27

301 30 0
                                        

Hinata bangun setelah sinar matahari begitu menyilaukan matanya. Gorden otomatis dikamarnya itu akan terbuka saat sudah pukul 9, menyisakan gorden putih yang tidak pernah ia buka, kecuali saat bersih-bersih.

Hinata melihat dirinya masih memakai gaun malam, rambutnya masih digelung, bahkan masih ada riasan di wajahnya. Dia ingat, kemarin malam sang pemimpin tampan mengantarnya pulang, lalu kenapa sudah ada di sini?

"Hiihh.. kanapa Natsu tidak membangunkanku? Gaun ini sungguh sesak, badanku sakit semua" gumam Hinata kesal. Dia melepaskan gaunnya dengan kualahan, sedikit sulit.

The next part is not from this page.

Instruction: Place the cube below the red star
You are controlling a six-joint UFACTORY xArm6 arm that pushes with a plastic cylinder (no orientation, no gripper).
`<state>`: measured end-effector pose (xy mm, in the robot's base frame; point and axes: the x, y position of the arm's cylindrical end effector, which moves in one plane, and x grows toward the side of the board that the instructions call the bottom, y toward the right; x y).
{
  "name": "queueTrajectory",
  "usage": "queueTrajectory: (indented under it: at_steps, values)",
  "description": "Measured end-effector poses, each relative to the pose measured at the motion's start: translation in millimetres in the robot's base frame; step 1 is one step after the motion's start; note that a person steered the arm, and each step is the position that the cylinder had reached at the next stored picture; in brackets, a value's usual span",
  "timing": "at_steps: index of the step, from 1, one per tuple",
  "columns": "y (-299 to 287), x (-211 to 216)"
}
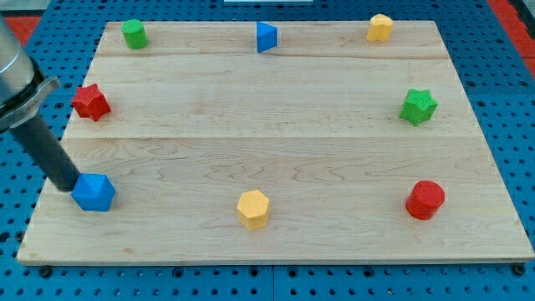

Gadis itu menuju kamar mandi, membersihkan dirinya yang sudah sangat berantakan itu, berendam air hangat, lalu mengguyur badannya, berusaha mengenyahkan rasa kantuk dan lelah yang masih tersisa.

...

Naruto berada di ruang gym di mansionnya, mempertahankan kesehatan dan kebugaran tubuh. Pria itu mengatur pernafasan, duduk membelakangi pec deck machine, membuka dan menutup lengannya sesui tarikan gagang.

Pria itu sudah sangat berkeringat, bahkan tanktop hitam yang ia kenakan sudah basah, menempel ditubuh kerasnya itu. Naruto berdiri, mengambil air minum yang tadi dia bawa, meneguknya hingga tersisa setengah.

Pria itu keluar, menuju halaman belakang, melepas tanktopnya, menceburkan diri ke dalam kolam renang yang begitu luas di mansionnya itu. dia menyembulkan diri, menyugar surainya, mengusap wajahnya kemudian menenggelamkan badannya kembali.

...

Hinata menikmati sarapan bersama Natsu, duduk di meja makan dengan tenang. Natsu tampak mengamati Hinata, meminta penjelasan kepada gadis itu tentang kejadian semalam.

"Jadi apa yang kau lakukan semalam?" Natsu memasukkan omelet kedalam mulutnya.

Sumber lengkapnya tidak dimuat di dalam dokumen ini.